§ **EXERCISE OBJECTIVE**:
All lines with the word "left" in the material below are required.

§ **GIVEN DATA**:

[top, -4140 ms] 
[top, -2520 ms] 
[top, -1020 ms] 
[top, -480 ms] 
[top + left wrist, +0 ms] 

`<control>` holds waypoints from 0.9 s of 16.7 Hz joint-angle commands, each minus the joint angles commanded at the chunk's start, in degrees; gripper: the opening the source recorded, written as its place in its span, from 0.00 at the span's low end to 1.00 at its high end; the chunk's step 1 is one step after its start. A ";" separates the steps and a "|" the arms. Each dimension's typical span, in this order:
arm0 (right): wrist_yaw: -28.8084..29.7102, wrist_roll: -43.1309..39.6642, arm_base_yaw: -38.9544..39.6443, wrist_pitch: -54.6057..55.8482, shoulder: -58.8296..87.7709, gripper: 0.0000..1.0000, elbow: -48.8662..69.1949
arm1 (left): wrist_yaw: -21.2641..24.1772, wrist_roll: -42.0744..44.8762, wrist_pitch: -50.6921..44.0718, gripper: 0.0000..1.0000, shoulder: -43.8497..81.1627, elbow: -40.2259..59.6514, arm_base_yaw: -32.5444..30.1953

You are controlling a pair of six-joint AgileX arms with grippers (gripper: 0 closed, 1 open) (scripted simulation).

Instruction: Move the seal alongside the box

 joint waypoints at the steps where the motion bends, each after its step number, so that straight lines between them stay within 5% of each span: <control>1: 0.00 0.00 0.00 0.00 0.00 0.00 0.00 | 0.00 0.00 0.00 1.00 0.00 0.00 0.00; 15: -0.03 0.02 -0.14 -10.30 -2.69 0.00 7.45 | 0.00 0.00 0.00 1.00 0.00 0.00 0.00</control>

§ **SOLUTION FOR THIS TASK**:
[top + left wrist, +0 ms] 
arm1 (left): wrist_yaw: -21.2641..24.1772, wrist_roll: -42.0744..44.8762, wrist_pitch: -50.6921..44.0718, gripper: 0.0000..1.0000, shoulder: -43.8497..81.1627, elbow: -40.2259..59.6514, arm_base_yaw: -32.5444..30.1953

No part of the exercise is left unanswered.